Common public-private-partnership models include the sale of development rights on unused property, and sale-leaseback or lease-leaseback arrangements. In these solutions, school districts sell or lease surplus land to a developer who builds a school and leases it back to the district. In 1996, the Houston Independent School District used a lease-leaseback arrangement with a private developer to obtain two new schools, $20 million under budget and a year earlier than originally planned. A public-private-partnership effort in the United Kingdom, the Building Schools for the Future project, entails more than $4 billion in annual investment to bring schools up to 21st-century standards.
Besides solving the financial problem, benefits of increased private-sector participation in public-infrastructure development include faster construction, innovative design, and more time for school administrators to focus on core educational goals, rather than facilities management.

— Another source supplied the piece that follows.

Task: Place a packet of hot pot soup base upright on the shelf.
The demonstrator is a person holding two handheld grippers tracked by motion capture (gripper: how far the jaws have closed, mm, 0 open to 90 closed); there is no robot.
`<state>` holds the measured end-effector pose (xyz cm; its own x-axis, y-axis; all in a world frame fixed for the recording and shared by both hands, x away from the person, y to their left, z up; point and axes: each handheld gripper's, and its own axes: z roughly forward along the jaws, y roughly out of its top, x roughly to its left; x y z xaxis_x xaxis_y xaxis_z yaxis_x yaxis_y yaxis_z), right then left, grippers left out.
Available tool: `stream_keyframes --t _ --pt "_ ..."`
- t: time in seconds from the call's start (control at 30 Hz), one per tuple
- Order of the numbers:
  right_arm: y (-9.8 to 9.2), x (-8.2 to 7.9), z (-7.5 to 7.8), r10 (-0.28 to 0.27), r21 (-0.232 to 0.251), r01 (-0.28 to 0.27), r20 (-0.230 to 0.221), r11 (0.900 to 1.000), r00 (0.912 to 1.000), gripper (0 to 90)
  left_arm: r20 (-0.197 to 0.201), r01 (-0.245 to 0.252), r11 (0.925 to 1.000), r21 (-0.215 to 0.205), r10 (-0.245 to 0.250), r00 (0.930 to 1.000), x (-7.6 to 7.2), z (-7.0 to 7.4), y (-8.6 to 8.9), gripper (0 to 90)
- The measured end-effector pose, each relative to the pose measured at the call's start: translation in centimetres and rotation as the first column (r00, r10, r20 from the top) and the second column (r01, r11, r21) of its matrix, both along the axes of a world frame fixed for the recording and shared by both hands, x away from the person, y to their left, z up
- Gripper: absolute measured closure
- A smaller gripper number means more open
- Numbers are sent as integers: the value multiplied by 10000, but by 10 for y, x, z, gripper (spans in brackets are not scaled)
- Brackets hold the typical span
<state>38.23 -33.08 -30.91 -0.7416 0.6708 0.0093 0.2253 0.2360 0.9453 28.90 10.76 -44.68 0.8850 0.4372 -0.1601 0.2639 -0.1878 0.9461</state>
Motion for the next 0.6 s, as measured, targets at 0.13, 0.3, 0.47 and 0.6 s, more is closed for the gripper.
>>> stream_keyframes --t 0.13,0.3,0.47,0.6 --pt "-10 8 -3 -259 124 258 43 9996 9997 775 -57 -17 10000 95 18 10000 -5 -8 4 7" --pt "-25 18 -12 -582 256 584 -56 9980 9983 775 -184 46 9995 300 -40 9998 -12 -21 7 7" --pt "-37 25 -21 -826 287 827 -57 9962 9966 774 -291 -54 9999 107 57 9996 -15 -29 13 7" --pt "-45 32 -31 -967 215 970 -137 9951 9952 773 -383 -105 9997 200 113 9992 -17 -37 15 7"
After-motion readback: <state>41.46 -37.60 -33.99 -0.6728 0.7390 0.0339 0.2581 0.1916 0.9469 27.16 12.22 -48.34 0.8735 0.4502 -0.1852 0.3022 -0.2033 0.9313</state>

Administrators pursuing such solutions need a clear picture of their schools’ physical conditions, educational suitability, and enrollment projections. By comparing the costs and benefits of innovative public-private-partnership models being used both in the United States and abroad with more traditional approaches, they will be able to make more informed decisions about which model is most suitable for their own infrastructure needs.
School leaders owe it to younger generations to understand the magnitude of their districts’ own infrastructure deficits and the different financing and delivery models available for addressing them. The sooner this happens, the more options they’ll have.